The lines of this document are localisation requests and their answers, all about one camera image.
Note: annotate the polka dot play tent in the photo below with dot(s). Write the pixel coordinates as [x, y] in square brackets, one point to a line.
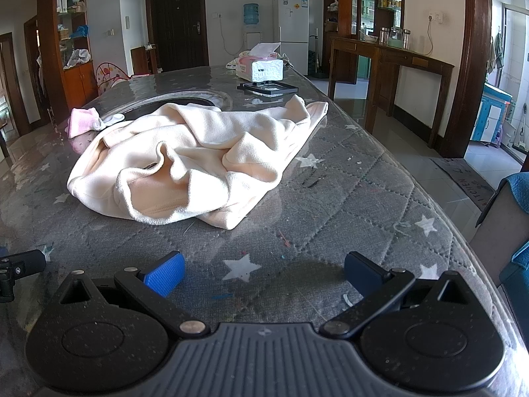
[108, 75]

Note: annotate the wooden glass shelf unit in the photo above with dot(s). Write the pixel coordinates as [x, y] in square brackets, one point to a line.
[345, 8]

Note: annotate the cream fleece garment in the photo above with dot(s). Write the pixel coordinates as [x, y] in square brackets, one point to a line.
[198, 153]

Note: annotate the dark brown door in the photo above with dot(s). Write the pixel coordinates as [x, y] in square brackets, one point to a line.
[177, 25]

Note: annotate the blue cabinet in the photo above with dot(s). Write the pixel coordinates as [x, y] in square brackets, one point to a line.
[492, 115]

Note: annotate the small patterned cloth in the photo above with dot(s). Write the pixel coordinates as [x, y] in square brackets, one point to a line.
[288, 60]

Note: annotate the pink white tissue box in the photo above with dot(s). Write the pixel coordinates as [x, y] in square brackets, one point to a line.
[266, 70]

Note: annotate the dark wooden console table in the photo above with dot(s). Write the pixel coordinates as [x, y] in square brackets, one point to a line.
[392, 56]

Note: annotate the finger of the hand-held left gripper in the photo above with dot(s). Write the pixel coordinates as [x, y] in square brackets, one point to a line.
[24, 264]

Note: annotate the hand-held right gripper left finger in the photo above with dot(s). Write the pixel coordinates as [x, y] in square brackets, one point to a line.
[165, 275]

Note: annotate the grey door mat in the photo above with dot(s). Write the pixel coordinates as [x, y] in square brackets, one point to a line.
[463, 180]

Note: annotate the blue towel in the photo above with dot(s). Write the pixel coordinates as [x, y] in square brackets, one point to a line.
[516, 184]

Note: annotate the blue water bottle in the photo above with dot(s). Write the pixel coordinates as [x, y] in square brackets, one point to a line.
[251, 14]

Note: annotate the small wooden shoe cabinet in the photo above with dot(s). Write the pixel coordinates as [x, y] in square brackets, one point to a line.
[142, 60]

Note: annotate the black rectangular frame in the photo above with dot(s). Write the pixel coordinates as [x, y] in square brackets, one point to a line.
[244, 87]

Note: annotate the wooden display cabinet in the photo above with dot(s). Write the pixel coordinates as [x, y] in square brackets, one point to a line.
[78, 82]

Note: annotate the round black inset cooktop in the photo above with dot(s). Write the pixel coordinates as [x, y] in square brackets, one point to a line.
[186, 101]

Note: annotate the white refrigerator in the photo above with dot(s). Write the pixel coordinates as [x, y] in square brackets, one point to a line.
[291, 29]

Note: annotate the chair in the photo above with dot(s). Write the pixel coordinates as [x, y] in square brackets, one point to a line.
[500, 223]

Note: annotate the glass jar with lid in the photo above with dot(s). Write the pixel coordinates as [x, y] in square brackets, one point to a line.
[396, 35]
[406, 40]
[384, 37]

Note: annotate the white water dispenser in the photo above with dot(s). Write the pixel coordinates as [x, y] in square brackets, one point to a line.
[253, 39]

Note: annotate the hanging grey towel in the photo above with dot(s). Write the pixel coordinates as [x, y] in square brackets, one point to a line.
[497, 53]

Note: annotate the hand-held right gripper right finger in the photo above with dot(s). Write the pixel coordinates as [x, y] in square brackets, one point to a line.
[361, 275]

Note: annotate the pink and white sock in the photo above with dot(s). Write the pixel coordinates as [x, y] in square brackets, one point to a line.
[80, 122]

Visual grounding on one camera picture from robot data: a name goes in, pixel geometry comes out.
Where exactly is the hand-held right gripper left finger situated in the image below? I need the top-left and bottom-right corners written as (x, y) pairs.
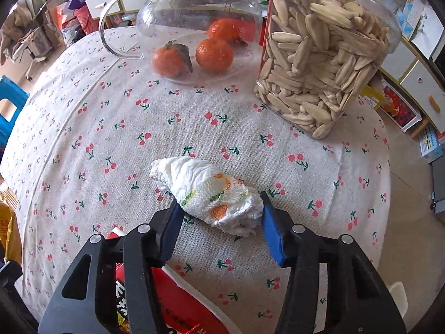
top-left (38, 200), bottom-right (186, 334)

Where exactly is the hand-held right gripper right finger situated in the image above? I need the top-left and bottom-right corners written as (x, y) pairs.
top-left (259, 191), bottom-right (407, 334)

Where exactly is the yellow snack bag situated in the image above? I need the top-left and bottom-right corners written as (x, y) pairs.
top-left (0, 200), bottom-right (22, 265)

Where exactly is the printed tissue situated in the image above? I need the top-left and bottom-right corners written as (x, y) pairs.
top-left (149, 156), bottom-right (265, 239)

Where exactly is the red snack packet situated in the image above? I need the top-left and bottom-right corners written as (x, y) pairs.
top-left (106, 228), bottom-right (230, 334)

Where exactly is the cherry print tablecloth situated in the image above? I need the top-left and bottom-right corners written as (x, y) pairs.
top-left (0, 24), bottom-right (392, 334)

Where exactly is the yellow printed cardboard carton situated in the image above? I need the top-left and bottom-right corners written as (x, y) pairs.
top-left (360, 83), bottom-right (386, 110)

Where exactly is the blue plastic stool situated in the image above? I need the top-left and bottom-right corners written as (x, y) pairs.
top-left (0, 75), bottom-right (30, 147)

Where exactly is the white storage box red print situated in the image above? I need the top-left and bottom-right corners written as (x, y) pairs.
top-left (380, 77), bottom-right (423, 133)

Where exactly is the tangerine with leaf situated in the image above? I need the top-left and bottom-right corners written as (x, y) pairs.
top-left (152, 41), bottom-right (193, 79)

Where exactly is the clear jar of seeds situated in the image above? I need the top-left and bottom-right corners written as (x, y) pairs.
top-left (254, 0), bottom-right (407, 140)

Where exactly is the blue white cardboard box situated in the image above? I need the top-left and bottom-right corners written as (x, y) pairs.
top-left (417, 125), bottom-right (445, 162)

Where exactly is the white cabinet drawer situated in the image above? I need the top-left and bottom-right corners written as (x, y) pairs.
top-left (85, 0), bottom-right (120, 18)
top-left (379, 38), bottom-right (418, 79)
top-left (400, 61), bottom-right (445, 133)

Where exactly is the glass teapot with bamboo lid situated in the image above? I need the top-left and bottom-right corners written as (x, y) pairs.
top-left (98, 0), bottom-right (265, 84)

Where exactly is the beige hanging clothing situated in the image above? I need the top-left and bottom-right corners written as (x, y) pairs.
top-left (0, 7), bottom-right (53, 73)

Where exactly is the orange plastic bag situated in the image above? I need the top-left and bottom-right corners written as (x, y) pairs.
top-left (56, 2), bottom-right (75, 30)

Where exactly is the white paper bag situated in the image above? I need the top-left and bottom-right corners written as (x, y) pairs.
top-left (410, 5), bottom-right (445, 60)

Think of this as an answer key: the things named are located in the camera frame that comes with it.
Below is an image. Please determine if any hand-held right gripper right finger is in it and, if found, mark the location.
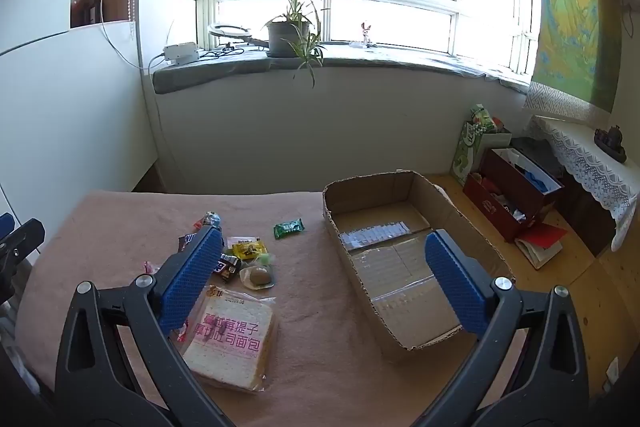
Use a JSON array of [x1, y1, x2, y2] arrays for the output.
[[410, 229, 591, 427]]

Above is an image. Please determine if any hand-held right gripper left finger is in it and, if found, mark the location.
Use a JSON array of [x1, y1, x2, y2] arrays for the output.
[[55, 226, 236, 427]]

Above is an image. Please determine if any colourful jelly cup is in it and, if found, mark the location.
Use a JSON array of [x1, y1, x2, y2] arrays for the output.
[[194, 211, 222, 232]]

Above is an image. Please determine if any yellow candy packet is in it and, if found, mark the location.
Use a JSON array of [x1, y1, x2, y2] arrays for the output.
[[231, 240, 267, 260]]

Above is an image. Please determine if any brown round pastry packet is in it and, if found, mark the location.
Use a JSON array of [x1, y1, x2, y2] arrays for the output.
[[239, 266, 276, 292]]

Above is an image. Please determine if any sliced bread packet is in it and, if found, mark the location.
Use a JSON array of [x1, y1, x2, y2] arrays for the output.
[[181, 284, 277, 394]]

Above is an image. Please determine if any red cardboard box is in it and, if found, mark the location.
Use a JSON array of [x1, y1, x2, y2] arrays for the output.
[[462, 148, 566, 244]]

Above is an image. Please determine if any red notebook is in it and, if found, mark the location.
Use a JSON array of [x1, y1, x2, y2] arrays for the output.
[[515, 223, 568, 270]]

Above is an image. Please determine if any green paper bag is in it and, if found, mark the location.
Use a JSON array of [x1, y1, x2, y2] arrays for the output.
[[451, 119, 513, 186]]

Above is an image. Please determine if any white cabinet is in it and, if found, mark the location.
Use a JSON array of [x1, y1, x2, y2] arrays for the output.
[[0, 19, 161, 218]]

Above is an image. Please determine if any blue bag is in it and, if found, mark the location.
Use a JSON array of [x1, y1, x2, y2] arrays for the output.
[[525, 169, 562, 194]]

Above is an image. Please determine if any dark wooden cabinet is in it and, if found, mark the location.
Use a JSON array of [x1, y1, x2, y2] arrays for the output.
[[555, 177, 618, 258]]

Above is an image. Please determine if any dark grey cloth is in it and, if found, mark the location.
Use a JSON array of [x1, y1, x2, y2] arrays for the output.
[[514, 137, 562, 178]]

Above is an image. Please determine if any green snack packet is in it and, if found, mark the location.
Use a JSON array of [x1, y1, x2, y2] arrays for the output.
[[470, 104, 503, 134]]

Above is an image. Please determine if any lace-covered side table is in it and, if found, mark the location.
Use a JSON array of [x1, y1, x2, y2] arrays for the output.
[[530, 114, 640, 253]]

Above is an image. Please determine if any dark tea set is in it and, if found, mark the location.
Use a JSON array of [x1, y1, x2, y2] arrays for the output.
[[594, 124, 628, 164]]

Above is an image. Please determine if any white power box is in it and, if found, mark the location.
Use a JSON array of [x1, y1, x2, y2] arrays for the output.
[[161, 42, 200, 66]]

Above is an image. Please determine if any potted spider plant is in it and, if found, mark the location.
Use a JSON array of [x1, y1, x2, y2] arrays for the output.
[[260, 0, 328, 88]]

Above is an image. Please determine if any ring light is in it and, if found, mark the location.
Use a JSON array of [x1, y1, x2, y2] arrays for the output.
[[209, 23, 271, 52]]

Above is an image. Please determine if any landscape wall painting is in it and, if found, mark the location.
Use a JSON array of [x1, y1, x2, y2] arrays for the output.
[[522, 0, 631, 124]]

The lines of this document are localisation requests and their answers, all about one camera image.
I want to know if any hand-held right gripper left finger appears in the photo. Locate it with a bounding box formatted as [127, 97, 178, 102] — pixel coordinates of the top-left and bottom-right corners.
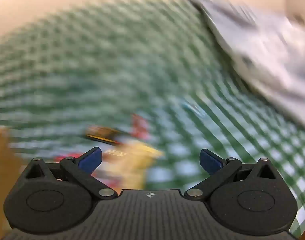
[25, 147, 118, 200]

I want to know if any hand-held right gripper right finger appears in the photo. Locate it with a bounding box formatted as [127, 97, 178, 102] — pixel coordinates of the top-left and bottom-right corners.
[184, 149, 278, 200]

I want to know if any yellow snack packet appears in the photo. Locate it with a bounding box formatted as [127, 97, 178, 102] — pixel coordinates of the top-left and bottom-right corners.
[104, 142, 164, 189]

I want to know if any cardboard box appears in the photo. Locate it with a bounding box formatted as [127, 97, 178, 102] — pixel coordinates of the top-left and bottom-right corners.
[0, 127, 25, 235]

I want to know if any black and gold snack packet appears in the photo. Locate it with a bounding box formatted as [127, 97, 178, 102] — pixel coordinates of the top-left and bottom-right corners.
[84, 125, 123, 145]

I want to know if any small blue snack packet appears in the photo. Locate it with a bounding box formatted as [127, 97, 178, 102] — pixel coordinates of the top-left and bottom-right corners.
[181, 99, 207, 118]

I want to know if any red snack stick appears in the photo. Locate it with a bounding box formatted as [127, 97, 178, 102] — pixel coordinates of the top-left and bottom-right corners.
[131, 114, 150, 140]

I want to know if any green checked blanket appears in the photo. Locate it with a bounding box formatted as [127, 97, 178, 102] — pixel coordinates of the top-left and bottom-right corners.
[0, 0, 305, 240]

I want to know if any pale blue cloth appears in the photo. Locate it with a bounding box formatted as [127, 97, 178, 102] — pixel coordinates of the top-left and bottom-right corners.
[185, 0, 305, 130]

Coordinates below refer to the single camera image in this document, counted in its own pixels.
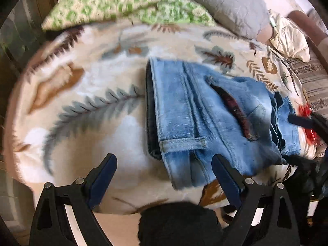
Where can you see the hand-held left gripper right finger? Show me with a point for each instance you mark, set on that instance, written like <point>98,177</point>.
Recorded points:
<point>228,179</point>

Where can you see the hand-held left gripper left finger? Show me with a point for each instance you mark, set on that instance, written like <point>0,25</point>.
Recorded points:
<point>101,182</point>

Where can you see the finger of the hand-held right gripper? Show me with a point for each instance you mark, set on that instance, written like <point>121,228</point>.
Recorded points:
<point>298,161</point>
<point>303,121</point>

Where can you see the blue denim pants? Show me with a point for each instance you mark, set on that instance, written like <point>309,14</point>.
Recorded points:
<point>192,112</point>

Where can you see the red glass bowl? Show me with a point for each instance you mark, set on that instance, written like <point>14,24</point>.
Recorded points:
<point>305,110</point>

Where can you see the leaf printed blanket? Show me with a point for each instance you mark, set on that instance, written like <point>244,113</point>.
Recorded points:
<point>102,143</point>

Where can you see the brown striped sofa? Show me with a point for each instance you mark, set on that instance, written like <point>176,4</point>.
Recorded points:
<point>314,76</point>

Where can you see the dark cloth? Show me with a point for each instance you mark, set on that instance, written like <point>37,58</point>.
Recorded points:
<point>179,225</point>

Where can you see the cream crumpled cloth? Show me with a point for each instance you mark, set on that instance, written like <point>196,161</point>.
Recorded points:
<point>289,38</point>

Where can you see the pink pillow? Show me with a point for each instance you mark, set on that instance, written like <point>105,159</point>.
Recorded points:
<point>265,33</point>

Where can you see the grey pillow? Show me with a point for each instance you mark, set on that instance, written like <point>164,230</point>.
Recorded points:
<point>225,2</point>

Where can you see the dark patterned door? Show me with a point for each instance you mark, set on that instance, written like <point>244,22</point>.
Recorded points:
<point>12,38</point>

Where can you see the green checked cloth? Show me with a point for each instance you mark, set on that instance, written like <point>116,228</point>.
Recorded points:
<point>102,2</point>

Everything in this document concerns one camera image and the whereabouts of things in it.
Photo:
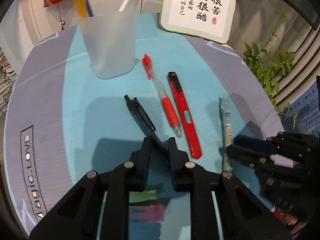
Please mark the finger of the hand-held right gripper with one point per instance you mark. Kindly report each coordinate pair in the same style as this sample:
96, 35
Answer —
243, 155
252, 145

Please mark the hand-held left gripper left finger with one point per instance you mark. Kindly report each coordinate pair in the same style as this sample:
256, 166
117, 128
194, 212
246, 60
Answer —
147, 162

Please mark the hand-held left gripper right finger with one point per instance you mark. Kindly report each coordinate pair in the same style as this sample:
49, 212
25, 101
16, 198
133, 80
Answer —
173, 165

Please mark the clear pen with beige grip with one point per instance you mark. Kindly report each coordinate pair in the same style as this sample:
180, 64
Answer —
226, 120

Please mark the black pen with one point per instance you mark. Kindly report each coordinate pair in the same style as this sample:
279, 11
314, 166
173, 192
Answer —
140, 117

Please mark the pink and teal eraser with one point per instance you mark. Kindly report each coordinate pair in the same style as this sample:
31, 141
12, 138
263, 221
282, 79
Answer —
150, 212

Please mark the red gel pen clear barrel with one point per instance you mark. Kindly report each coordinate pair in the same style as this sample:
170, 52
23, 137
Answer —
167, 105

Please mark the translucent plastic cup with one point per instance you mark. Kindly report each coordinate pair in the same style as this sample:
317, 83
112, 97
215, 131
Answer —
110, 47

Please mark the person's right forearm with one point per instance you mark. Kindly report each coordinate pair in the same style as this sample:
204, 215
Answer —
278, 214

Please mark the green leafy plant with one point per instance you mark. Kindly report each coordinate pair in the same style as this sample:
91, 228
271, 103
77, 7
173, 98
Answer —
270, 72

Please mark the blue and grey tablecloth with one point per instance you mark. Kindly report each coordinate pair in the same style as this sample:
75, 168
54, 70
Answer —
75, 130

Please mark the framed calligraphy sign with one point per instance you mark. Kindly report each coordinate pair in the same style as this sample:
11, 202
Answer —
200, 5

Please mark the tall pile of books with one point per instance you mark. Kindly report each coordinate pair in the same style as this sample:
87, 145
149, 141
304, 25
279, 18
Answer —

**What the task requires:** Search the data above for the word "things", then gather each line in which it appears.

**Solution for this exercise:**
Think of this as an answer key: the things named are located in the camera frame that comes with it.
Everything in this document concerns one camera image and the whereabouts of things in it.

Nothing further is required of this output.